▶ GOAL OF THE EXERCISE
Your answer should be an exact copy of the lines from the start of the entries to the line containing "Think of this", both included.

[[ EXERCISE DATA open ]]

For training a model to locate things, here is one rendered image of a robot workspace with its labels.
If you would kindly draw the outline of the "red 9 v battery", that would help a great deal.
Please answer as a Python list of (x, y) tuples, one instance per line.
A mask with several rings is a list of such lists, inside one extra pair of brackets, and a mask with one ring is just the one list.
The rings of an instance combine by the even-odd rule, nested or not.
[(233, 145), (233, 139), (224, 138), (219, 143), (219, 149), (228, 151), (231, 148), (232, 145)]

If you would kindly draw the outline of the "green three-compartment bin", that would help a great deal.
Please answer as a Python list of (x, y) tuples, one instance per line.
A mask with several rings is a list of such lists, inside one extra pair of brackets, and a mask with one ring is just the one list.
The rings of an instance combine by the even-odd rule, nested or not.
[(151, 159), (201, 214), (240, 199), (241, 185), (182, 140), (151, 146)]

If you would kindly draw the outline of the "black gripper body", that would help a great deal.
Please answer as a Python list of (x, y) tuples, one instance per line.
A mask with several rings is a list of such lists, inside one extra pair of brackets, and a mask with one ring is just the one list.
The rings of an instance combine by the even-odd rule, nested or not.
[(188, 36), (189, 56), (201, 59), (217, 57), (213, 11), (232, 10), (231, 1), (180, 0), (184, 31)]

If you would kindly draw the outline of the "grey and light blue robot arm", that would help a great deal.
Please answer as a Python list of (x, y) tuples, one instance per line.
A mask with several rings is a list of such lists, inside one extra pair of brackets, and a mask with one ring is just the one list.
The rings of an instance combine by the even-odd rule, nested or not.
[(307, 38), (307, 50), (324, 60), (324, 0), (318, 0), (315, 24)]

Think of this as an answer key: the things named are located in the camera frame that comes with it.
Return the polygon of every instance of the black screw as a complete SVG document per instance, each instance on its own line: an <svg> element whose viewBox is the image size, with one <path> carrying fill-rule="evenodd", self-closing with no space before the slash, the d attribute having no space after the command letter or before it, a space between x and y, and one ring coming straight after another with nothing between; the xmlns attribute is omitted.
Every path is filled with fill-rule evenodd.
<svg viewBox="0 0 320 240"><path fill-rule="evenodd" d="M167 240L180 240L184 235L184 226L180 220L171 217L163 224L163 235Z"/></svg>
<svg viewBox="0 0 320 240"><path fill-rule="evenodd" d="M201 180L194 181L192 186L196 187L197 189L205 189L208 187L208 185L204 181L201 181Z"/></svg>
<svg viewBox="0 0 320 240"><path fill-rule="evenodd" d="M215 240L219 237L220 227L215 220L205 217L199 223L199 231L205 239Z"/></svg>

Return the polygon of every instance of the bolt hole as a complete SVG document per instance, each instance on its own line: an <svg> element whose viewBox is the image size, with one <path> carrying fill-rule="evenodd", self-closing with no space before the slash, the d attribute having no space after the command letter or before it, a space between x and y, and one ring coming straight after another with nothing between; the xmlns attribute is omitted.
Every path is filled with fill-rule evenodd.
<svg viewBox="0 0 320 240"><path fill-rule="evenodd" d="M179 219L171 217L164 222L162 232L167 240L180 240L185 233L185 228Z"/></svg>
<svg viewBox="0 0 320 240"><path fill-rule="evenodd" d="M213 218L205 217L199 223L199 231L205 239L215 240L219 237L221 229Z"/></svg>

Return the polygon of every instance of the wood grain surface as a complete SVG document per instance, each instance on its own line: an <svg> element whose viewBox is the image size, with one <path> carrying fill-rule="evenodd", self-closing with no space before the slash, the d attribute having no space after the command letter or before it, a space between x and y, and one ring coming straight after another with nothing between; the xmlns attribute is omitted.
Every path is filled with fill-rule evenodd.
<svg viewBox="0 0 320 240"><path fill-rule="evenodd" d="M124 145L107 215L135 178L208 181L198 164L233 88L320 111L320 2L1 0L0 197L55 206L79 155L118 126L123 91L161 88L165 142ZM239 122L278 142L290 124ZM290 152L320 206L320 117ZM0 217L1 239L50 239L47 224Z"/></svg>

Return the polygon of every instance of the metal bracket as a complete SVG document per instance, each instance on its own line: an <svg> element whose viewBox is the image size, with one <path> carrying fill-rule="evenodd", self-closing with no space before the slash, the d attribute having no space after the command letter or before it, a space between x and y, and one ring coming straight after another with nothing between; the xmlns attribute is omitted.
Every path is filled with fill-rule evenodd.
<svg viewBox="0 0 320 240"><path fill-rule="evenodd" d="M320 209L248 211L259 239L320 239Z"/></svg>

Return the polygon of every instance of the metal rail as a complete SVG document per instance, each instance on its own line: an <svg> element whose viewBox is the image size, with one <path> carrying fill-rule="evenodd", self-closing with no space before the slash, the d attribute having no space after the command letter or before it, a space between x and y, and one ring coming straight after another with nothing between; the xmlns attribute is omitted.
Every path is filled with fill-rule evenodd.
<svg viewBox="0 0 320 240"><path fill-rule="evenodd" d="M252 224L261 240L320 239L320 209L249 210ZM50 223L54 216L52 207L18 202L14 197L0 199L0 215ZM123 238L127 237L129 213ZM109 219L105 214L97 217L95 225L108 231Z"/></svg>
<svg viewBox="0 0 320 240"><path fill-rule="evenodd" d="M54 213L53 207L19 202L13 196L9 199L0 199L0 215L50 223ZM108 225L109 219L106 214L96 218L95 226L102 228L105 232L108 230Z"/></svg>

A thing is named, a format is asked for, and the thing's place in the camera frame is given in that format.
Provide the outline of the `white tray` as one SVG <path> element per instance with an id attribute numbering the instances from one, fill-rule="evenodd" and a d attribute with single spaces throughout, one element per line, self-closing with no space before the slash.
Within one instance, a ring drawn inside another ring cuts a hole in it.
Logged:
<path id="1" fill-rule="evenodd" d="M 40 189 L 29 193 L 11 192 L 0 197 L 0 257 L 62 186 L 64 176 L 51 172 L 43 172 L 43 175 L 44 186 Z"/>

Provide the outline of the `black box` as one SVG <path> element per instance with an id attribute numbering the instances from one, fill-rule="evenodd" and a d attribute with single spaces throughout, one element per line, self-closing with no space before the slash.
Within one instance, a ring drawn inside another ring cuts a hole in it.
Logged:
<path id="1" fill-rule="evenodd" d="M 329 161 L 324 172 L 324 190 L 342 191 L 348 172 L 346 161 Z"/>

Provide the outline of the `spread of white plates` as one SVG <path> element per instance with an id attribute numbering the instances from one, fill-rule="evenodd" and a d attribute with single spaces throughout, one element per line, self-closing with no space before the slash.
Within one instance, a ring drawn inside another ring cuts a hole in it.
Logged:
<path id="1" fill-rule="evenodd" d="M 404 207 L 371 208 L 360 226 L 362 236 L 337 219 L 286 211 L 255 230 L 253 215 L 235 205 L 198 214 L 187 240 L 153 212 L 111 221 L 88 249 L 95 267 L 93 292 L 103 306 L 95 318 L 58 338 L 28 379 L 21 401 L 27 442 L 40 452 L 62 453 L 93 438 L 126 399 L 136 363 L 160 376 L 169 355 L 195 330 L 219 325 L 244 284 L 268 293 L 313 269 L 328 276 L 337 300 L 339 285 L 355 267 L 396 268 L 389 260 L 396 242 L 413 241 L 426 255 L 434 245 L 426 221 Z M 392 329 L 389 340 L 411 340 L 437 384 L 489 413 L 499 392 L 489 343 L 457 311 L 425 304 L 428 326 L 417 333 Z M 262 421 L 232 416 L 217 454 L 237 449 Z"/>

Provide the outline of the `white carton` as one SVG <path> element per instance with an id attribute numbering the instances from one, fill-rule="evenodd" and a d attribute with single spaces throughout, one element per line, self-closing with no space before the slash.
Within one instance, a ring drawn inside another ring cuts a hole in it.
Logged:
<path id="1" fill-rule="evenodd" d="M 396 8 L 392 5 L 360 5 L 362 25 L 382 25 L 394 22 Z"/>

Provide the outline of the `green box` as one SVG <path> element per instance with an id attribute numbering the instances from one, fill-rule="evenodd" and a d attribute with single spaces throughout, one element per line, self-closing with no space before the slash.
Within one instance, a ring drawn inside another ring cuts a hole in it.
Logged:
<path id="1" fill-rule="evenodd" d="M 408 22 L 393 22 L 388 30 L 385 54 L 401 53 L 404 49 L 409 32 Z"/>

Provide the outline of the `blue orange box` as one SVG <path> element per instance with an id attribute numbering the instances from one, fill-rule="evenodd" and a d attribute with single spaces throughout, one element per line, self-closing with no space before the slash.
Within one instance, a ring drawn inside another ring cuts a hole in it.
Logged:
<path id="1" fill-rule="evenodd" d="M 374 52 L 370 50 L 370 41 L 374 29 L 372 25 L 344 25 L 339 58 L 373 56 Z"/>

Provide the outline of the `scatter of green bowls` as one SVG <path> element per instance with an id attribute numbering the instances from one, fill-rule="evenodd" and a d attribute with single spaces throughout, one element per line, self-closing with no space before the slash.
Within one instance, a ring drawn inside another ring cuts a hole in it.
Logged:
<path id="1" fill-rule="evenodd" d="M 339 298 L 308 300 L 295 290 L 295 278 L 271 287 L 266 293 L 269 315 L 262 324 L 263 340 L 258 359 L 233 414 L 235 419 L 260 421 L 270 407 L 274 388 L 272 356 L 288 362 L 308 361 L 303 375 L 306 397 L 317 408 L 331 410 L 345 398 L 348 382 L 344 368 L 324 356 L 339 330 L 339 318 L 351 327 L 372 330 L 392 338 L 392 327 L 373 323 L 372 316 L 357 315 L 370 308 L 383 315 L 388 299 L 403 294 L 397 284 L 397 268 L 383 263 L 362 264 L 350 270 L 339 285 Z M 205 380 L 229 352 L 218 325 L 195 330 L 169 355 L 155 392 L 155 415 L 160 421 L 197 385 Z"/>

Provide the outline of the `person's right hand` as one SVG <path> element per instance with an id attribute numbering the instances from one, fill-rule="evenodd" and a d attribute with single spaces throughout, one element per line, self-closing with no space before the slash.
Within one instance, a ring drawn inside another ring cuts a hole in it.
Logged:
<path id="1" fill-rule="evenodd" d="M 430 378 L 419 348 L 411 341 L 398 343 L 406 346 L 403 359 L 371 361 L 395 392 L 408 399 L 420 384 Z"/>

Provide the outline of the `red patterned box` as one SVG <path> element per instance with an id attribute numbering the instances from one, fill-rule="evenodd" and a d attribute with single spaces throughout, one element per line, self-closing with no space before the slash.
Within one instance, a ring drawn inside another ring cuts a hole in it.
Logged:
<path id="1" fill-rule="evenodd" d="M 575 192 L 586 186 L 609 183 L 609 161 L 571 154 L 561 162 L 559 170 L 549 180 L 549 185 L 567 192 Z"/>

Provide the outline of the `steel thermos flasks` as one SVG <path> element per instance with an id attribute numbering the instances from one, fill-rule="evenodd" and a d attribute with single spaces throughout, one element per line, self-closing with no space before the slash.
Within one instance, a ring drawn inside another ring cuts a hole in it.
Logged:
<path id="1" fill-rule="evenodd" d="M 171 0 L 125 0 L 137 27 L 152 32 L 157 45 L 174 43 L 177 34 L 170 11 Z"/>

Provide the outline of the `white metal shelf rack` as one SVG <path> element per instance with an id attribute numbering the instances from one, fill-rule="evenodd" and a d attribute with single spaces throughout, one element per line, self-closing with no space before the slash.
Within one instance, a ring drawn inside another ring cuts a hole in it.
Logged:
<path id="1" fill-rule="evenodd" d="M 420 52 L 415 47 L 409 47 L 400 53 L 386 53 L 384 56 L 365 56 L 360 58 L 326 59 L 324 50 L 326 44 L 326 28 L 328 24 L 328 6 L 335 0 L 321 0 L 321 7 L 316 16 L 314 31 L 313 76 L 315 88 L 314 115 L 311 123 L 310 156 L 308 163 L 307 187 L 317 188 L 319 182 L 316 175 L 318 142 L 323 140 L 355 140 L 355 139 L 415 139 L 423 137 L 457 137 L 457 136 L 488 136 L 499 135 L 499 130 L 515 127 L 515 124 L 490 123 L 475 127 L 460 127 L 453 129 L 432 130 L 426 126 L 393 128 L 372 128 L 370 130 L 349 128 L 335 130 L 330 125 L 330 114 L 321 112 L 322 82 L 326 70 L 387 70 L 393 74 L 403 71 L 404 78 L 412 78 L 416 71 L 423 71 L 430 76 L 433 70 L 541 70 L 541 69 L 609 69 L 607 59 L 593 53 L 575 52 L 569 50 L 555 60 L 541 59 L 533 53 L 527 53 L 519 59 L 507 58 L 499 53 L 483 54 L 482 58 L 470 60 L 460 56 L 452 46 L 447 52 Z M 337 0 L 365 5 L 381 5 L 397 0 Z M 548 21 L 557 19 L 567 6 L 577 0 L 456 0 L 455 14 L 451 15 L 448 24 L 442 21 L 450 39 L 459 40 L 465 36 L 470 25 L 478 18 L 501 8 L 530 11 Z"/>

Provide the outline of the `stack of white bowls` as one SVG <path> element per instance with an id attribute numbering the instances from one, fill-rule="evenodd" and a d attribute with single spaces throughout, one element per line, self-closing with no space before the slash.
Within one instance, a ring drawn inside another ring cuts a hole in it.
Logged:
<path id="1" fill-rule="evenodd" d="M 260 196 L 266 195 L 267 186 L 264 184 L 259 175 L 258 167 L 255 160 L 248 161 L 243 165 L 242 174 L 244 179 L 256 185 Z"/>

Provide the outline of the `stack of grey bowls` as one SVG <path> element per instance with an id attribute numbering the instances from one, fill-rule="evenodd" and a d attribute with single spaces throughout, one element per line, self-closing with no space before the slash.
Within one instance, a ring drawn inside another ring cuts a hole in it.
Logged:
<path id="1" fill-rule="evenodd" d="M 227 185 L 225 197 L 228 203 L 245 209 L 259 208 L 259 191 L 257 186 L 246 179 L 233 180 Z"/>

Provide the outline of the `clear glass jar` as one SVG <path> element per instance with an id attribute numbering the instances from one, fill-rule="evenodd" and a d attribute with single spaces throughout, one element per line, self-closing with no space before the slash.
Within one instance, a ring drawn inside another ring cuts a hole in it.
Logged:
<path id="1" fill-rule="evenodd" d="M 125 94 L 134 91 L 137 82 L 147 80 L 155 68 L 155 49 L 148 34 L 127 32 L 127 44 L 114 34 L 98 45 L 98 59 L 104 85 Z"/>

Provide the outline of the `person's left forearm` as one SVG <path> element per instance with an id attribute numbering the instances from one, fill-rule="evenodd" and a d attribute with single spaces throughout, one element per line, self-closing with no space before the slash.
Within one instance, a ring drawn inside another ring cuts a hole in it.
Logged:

[[ EXERCISE DATA closed ]]

▶ EXERCISE ANSWER
For training a model to locate things, here is one rendered image of a robot workspace with its labels.
If you would kindly draw the outline of the "red 9 v battery", that would help a great deal.
Please answer as a Python list of (x, y) tuples, one instance per line.
A mask with several rings is a list of such lists, inside one extra pair of brackets, and a mask with one ring is just the one list.
The rings of an instance combine by the even-odd rule, nested or not.
[(233, 145), (233, 139), (224, 138), (219, 143), (219, 149), (228, 151), (231, 148), (232, 145)]

If you would kindly draw the outline of the "green three-compartment bin", that would help a great deal.
Please answer as a Python list of (x, y) tuples, one instance per line.
A mask with several rings is a list of such lists, inside one extra pair of brackets, and a mask with one ring is just the one list.
The rings of an instance combine by the even-odd rule, nested or not.
[(151, 159), (201, 214), (240, 199), (241, 185), (182, 140), (151, 146)]

If you would kindly draw the outline of the "black gripper body", that would help a great deal.
Please answer as a Python list of (x, y) tuples, one instance per line.
A mask with several rings is a list of such lists, inside one extra pair of brackets, and a mask with one ring is just the one list.
The rings of an instance combine by the even-odd rule, nested or not.
[(188, 36), (189, 56), (201, 59), (217, 57), (213, 11), (232, 10), (231, 1), (180, 0), (184, 31)]

If you would kindly draw the outline of the "grey and light blue robot arm", that would help a great deal.
Please answer as a Python list of (x, y) tuples, one instance per line.
A mask with several rings is a list of such lists, inside one extra pair of brackets, and a mask with one ring is just the one list.
The rings of an instance combine by the even-odd rule, nested or not.
[(307, 38), (307, 50), (324, 60), (324, 0), (318, 0), (315, 24)]

Think of this as an answer key: the things named are located in the camera frame that comes with it.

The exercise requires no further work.